Many businesses, even countries, forget that individuals and collectives have the need and desire to find emotion and inspiration in their lives and the work place.
Convert this hierarchy to one that fits the workplace, you get survival — do what you must to stay employed, success — having friends around the water cooler and being promoted, and then transformation — reaching self-actualisation of being at the top of your game and finding meaning in your work.
Why Maslow and higher needs are important to business
A business in practice
Chip Conley, founder of Joie de Vivre Hospitality (US), experienced first-hand the impact of valuing higher needs.
In the 2000s, Conley’s San Francisco hotels were faced with the triple whammy of the dotcom crash, the 9/11 attacks, then a SARS virus outbreak, putting a serious damper on travel. While his competitors hunkered down to cost cutting by nixing incentives and staff benefits (impacting the base of the pyramid), Conley focused higher up the pyramid, entrenching happiness in his company through training, recognition and reward programmes.
The resulting loyal staff body, committed to the brand, delivered superior service and experiences to their customers. Consequently, customer loyalty skyrocketed, their employee turnover dropped to one-third of the industry average, and during that tumultuous period when other Californian hotels were closing doors, they tripled in size.
A country in practice
If the success of one business isn’t enough to sway your skepticism, consider that the concept was pioneered and executed by an entire country. In the 1970s, the teen king of Bhutan proposed that gross national happiness (GNH) was more important than gross domestic product.
But how do you measure happiness? Together with the Prime Minister of Bhutan, they developed an alternative to GDP based on 72 metrics across seven key indicators that measure happiness and quality of life.
Bhutan was then able to create the economic, environmental, physical, mental, workplace, social and political conditions for happiness to occur. Today, dozens of countries participate in annual GNH surveys.
Matrix and metrics: GDP vs GNH
Traditional GDP is based on a metric from the industrial era, but today 64% of global GDP comes from service based businesses. That means the metrics used to measure success only apply to 36% of global businesses while intangibles like customer experience, social impact and employee fulfillment are unaccounted for.
What makes the Bhutanese so successful at happiness is that they’re not hung up on wanting what they don’t have – happiness is not the pursuit of tangible things. Instead, they foster gratitude for what they do have.

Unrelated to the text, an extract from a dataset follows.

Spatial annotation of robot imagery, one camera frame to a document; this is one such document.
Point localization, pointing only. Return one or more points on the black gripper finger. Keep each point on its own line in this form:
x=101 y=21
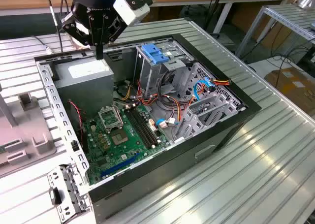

This can be written as a formula – and formulas can be measured.
Expand your tool box
As a business leader, by creating the conditions for employees to self-actualise, you can influence the quality of a unit of productivity. And a happy employee creates the conditions for the happiness of a customer. Realise there is a connection between the intangible of employee happiness with creating the tangible of financial profits for your business. You can have both.
Begin with one thing you can you start counting today that will be meaningful in your personal or work life.
To evaluate and improve your employees’ sense of meaning or your customers’ sense of emotional connection:
Ask employees
- Do they know the mission of your company?
- Do they believe in the mission of your company?
- How do they feel about how they spend their time each day?
- Do they feel the work they do has impact?
Ask customers
- Do they feel an emotional connection to your business?
- What would they need to feel a more emotional connection?